Va a morir. Si él no la mata antes, de todas formas morirá. La casa está silenciosa y sabe que los demás han desaparecido.

Sea lo que sea lo que les ha hecho él, ya no están en la casa.

Ahora ya lo sabe.

—Agua —intenta decir.

Las palabras nacen en lo hondo de ella y se desintegran en el aire como burbujas. Habla en burbujas que suben flotando y se deshacen sin producir el menor sonido en el aire caliente y viciado.

—Por favor, oh, por favor. —Sus palabras no van a ninguna parte; entonces rompe a llorar.

Estalla en sollozos y las lágrimas caen sobre la destrozada túnica verde que tiene sobre las rodillas. Solloza como si hubiera ocurrido algo, algo definitivo, un destino que jamás hubiera podido imaginar, y se queda mirando las manchas oscuras que dejan sus lágrimas en la destrozada túnica verde, esa espléndida túnica que se ponía para predicar. Debajo de ella está la zapatilla deportiva de color rosa que alguien se dejó, marca Keds. Nota el tacto de la pequeña zapatilla contra el muslo, pero como tiene los brazos levantados no le es posible sostenerla ni esconderla mejor, y su aflicción aumenta.

Escucha de nuevo el ruido de excavación y empieza a notar el hedor.

Cuanto más se prolonga la tarea de cavar, más penetra en la habitación el hedor, un hedor distinto, temible, el tufo acre y pútrido de algo muerto.

«Llévame a casa —le pide a Dios—. Por favor, llévame a casa. Muéstrame el modo».
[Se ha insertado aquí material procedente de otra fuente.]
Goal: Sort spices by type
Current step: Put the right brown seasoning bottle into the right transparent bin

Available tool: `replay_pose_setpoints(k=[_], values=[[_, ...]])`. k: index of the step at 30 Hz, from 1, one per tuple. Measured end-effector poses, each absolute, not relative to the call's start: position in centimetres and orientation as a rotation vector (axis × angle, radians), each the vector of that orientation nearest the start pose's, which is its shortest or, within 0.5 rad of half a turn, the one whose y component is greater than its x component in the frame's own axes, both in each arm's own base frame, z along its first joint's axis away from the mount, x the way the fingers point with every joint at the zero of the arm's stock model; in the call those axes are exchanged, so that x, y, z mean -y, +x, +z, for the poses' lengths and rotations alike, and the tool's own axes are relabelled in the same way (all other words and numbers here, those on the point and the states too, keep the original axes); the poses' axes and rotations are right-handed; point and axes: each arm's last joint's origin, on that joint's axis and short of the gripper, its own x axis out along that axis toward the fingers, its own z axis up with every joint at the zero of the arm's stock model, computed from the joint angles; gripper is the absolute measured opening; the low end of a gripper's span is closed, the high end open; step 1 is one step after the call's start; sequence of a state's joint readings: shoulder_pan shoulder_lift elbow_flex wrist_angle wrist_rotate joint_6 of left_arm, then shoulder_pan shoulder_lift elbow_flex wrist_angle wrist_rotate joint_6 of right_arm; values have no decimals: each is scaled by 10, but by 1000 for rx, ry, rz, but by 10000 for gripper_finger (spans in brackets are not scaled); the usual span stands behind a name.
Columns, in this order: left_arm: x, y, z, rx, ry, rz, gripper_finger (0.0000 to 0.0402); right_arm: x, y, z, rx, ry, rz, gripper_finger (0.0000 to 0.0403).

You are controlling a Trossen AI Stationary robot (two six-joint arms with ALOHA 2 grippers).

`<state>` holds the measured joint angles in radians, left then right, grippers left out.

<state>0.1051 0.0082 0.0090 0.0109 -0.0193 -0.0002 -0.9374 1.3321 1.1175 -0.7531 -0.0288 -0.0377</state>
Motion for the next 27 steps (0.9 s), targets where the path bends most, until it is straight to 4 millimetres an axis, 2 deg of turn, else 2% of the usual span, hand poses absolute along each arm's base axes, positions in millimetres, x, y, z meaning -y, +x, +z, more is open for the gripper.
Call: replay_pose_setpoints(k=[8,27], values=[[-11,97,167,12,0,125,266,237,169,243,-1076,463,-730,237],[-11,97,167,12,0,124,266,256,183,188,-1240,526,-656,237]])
Logra ponerse de rodillas y, de pronto, cesa el ruido de paletadas, que luego recomienza, se detiene. Se tambalea, casi se cae, pero empujada por el deseo de incorporarse se debate, cae y lo intenta de nuevo, sollozando, hasta que consigue ponerse de pie. El dolor es tan intenso que ve todo negro. Aspira profundamente y la negrura desaparece.

«Muéstrame el modo», reza.

Las cuerdas son finas, de nilón blanco. Una de ellas está atada a la percha retorcida que le sujeta las muñecas hinchadas e inflamadas. Cuando se pone de pie, la cuerda se afloja. Cuando está sentada, los brazos le quedan por encima de la cabeza. Ya no puede tumbarse. La última crueldad de su captor ha sido acortar la cuerda para obligarla a permanecer de pie todo el tiempo que pueda y apoyarse contra la madera de la pared hasta que ya no aguante más y termine sentándose, y entonces los brazos suben inevitablemente. Su última crueldad ha sido obligarla a cortarse el pelo y acortar la cuerda.

Mira las vigas del techo y las cuerdas pasadas sobre ellas, una atada a la percha que le sujeta las muñecas y la otra a la que le inmoviliza los tobillos.

«Muéstrame el modo. Por favor, Dios».

En eso, cesa el ruido y el hedor tapa la luz de la habitación y le provoca picor en los ojos, y entonces comprende de qué se trata.

Ya no están. La única que queda es ella.

Levanta la vista hacia la cuerda atada a la percha que le amarra las muñecas. Si se pone de pie, la cuerda se afloja lo bastante para darle una vuelta alrededor del cuello. Nota el hedor y sabe lo que es, y reza otra vez, se pasa la cuerda por el cuello y las piernas le desaparecen detrás del cuerpo.